The AI reinforcement model is Pavlovian, giving the AI point-based incentives to level up Pokémon, explore new areas, win battles, and defeat gym leaders. In some cases, these incentives don’t quite match the progression of the game, but the AI’s failures are still oddly appealing, which is probably why Whidden’s video went viral.
One of the AI’s attempts is to simply stand still and stare at the water in Pallet Town, the first location you visit in the game, never moving. You get stuck in an area with animated water, grass, and NPCs that come and go. This means that every frame seems like a new experience to the AI, even though you’re just sitting there motionless without getting your first Pokemon yet. But this AI isn’t in a hurry to “catch everyone.” It’s just enjoying the beauty of the Kanto region (or maybe it’s taking an ethical stance on forcing these cute little animals to fight…who’s to say Can you do it).
“So, for our own purposes, it’s more valuable to just wander around and take in the scenery than to explore other parts of the world,” Whidden explains in the video. “This is a contradiction that we encounter in real life. Curiosity leads us to the most important discoveries, but at the same time it can also make us easily distracted and get us into trouble.”
AI somehow continues to tug at our heart strings. The AI then experiences a traumatic event at the Pokémon Center. The success of the AI is measured in part by the combined level of all Pokémon in the party. However, if the AI goes to the Pokemon Center and presses the button enough times to deposit the Pokemon in the warehouse, the sum of all levels will decrease significantly, sending a strong negative signal to the AI. If you had both Pidgey and the cryptid nicknamed “AAAAAAAAA” in your party, the total for all levels would be 25, but if you leave Pidgey with her PC, the total would be only 12.
“Although they don’t have emotions like humans, a single event with a very high reward value can leave a lasting impact on their behavior,” says Whidden. “In this case, losing a Pokémon once is enough to form a bad bond with the entire Pokémon Center, and the AI will completely avoid that in all future games.”

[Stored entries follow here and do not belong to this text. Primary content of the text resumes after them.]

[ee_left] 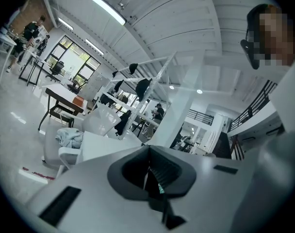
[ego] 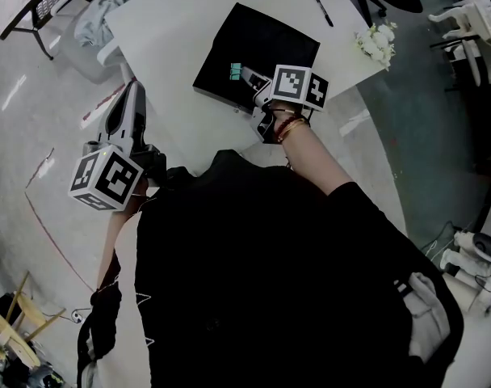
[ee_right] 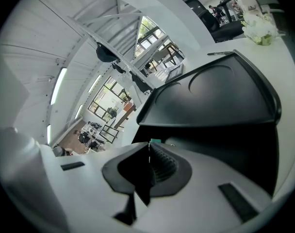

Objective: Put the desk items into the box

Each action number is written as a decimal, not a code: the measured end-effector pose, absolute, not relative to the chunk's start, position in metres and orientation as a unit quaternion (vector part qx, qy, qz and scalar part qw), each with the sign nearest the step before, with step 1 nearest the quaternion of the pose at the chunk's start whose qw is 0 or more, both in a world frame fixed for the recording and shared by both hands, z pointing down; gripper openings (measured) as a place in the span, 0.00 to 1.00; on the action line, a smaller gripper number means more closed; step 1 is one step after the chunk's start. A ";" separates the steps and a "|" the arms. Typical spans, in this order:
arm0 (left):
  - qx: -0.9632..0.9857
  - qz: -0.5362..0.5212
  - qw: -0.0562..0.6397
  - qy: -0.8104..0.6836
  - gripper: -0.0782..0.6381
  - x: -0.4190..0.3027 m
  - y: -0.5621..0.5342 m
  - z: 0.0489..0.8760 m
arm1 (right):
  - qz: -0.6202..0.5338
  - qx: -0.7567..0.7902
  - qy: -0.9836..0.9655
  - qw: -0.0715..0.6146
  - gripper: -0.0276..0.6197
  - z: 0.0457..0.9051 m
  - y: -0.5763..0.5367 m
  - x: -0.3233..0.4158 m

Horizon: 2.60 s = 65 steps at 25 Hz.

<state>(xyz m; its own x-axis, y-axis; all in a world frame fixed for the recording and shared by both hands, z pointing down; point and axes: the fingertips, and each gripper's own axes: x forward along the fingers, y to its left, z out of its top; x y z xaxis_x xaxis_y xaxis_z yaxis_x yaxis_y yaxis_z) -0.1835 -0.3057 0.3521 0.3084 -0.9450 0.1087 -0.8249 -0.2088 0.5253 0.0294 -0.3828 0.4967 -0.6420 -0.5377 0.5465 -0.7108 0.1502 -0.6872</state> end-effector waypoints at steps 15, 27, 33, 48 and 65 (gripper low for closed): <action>0.760 -0.122 0.259 -0.584 0.12 -0.197 -0.309 0.357 | 0.503 0.411 -0.752 0.112 0.06 0.507 -0.388 0.021; 0.752 -0.128 0.264 -0.590 0.12 -0.205 -0.312 0.361 | 0.505 0.400 -0.752 0.140 0.06 0.516 -0.388 0.012; 0.752 -0.129 0.268 -0.588 0.12 -0.208 -0.316 0.363 | 0.507 0.399 -0.750 0.146 0.06 0.517 -0.391 0.009; 0.750 -0.132 0.275 -0.587 0.12 -0.211 -0.317 0.367 | 0.509 0.398 -0.746 0.161 0.06 0.520 -0.389 0.007; 0.746 -0.133 0.280 -0.589 0.12 -0.214 -0.316 0.368 | 0.508 0.394 -0.745 0.180 0.06 0.523 -0.388 0.005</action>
<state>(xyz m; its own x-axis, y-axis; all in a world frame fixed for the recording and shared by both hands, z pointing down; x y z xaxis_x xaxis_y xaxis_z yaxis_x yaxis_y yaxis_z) -0.2136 -0.3163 0.3679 0.2704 -0.9537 0.1318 -0.8046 -0.1487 0.5749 0.0050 -0.3882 0.5227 -0.6251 -0.4027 0.6686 -0.7695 0.1743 -0.6145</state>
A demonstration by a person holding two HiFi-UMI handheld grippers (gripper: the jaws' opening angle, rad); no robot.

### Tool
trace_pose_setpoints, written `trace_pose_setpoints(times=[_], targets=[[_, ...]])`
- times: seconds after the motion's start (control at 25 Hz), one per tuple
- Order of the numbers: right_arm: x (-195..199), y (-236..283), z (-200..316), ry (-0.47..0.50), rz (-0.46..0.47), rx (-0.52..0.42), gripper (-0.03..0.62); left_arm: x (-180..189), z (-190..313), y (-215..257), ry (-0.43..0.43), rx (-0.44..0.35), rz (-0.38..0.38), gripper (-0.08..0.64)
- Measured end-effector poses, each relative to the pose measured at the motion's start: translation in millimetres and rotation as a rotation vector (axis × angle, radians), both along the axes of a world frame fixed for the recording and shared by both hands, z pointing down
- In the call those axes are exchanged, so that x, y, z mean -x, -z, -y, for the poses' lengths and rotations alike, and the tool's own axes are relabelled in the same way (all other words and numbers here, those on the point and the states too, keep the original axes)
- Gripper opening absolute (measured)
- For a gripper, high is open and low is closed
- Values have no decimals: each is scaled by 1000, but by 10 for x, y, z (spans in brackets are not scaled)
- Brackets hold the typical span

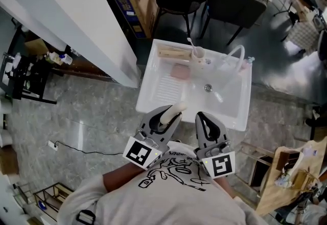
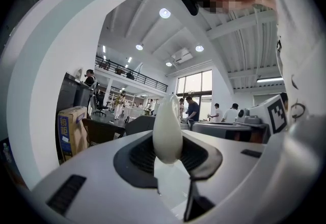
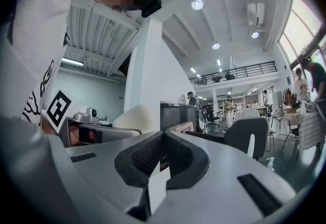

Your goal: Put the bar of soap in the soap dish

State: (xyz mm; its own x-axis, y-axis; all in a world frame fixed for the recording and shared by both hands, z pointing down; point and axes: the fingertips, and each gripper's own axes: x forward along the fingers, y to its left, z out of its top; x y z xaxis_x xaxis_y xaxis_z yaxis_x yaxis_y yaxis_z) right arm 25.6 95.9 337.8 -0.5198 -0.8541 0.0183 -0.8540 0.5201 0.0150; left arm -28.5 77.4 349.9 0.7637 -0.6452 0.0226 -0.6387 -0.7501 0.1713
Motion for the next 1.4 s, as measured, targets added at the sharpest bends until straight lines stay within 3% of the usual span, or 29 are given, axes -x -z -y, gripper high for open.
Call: trace_pose_setpoints(times=[0.64, 1.4], targets=[[136, -74, 646, -60, -17, 27, 21, 167, 667, -28, -50, 6, 9, 104], [339, -184, 1024, -76, -7, 43, 21, 348, 1030, -90, -73, 30, -10, 104]])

Although the AI has the ability to experience trauma and admire the beautiful pixels of Palette Town, it is still just a computer. This AI is unable to read and interpret in-game dialogue, so in early iterations the program would get stuck at an early crossroads in the game. When you arrive at her second town in Pokémon Red, the Pokémon Professor in Pallet Town will give you an item to take home. However, the AI was having trouble backtracking to deliver the package, making it impossible to go any further. So Whidden skipped to start each game after the package was delivered and used Squirtle as his AI starter Pokemon. Because early games are generally easier with water Pokemon.

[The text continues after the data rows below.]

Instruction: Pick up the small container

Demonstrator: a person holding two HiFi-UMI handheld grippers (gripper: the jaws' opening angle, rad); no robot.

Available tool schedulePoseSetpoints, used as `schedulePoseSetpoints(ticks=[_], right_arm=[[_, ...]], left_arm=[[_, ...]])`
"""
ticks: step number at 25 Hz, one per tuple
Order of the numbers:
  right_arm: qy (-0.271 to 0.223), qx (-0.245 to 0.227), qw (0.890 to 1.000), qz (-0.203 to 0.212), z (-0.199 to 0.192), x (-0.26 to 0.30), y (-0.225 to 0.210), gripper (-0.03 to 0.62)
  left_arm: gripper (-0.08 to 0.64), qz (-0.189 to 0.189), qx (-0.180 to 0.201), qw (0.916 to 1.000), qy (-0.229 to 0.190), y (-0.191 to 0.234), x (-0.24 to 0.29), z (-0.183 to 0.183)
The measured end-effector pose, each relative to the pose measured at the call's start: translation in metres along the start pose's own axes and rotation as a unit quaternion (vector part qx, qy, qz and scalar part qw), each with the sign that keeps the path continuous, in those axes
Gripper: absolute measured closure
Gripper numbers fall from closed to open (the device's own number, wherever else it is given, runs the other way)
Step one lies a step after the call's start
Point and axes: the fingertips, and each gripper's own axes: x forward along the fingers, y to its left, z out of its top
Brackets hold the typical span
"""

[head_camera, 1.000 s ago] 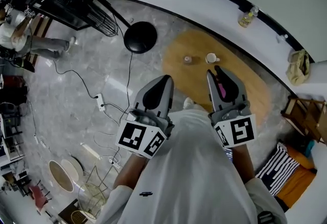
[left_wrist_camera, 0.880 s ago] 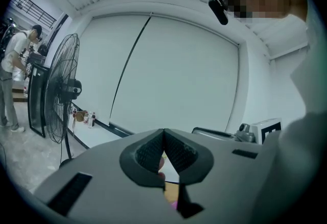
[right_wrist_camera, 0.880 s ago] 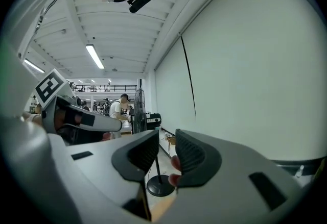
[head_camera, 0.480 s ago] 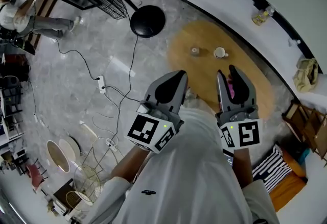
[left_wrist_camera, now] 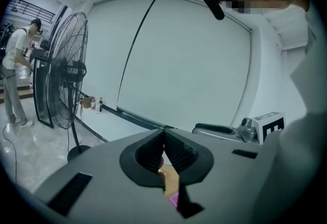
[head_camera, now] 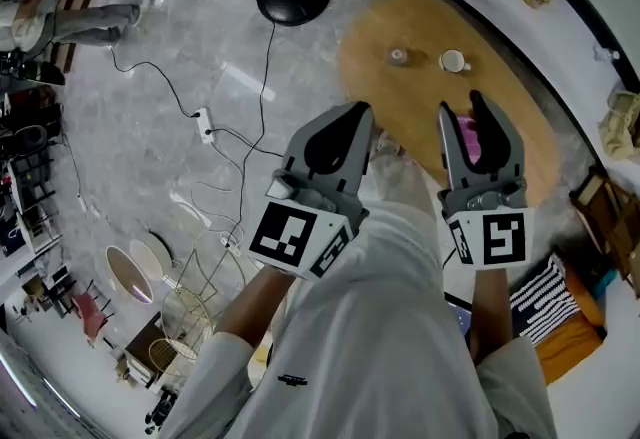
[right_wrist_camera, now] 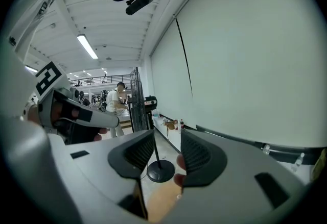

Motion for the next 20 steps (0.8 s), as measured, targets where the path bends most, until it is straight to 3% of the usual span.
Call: schedulePoseSetpoints(ticks=[6,20], right_arm=[[0.040,-0.007,0.999,0.016,-0.042,0.025,0.000,0.410],[0.085,-0.016,0.996,0.033,-0.147,0.083,-0.010,0.325]], left_arm=[[0.543,0.019,-0.015,0.9994,0.026,0.028,0.019,-0.031],[0.543,0.032,-0.003,0.9967,0.075,0.073,0.077,-0.118]])
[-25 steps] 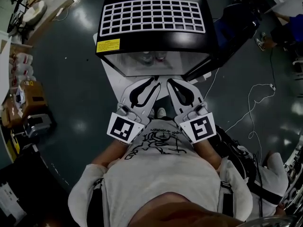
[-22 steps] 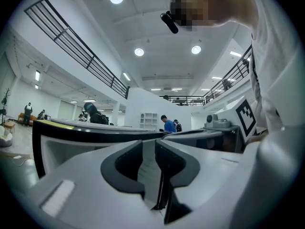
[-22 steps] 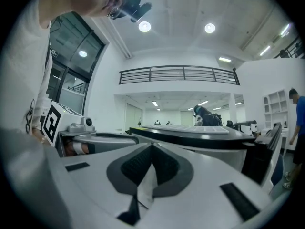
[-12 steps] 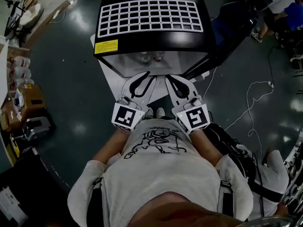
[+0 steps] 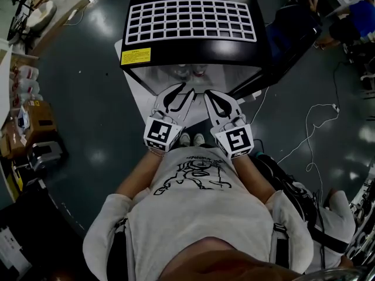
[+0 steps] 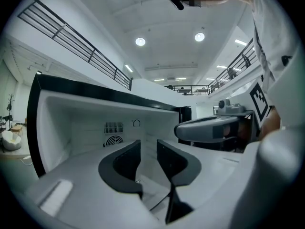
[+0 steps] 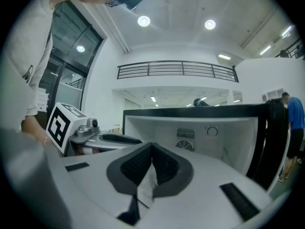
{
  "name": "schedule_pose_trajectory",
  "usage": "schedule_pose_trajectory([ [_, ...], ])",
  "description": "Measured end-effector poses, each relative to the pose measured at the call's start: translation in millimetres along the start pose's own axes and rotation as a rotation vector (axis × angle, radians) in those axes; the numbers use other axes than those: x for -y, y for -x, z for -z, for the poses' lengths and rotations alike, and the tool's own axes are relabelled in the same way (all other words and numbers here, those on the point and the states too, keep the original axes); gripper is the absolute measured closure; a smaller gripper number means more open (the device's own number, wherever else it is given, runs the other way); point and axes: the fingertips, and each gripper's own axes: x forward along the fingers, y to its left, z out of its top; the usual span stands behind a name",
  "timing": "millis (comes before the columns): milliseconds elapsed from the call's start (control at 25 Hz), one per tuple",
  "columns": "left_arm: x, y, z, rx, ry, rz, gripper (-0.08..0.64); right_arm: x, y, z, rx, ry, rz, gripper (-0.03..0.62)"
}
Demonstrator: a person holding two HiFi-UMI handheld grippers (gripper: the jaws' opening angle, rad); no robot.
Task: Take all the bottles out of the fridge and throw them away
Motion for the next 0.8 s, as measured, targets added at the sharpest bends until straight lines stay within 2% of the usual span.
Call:
schedule_pose_trajectory([
  [800,-41,-31,39,-0.045,0.031,-0.062,0.419,5,-36,27,-0.018,0.005,-0.014,0.583],
])
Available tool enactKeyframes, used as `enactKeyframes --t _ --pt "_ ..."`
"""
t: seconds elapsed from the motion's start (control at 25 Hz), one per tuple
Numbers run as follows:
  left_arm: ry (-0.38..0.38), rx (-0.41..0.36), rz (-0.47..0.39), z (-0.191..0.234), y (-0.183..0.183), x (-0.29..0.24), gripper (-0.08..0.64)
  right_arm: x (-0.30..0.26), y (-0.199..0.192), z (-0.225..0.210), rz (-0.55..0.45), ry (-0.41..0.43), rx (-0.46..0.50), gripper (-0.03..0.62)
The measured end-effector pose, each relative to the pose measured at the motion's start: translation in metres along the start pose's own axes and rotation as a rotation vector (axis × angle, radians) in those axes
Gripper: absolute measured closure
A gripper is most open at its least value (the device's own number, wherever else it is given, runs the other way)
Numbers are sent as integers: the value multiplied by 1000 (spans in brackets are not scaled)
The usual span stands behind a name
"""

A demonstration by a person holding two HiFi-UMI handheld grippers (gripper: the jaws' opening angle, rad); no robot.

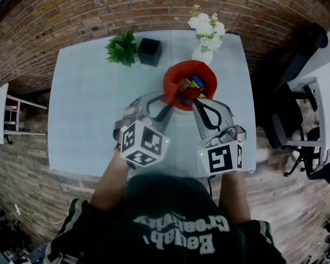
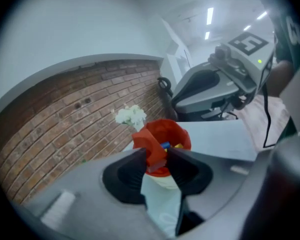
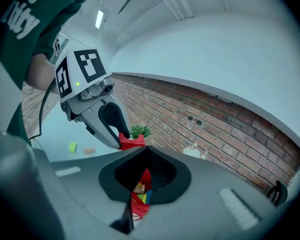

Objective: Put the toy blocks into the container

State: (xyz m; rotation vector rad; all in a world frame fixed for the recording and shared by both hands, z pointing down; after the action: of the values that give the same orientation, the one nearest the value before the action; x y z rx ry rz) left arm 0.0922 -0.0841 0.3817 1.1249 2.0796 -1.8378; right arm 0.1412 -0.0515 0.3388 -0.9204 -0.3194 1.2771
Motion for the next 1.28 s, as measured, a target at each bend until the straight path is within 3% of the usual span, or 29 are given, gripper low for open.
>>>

“The farthest thing in the video is [the AI] What you can reach is Mt. Moon between the first and second gym,” Whidden told TechCrunch. Navigating caves in early Pokémon games is notoriously frustrating, even if you had a real human brain. However, Whidden recently tweaked some of the rewards in the code and tried different learning algorithms, and eventually he said the AI managed to leave the cave and reach Cerulean City.
Other researchers are using reinforcement learning to explore the use of AI in games, such as DeepMind’s AlphaGo, the first computer program to beat a professional Go player. But the reason Whidden’s videos have garnered so much attention is because he’s so adept at explaining unfamiliar concepts through the familiar medium of Pokémon.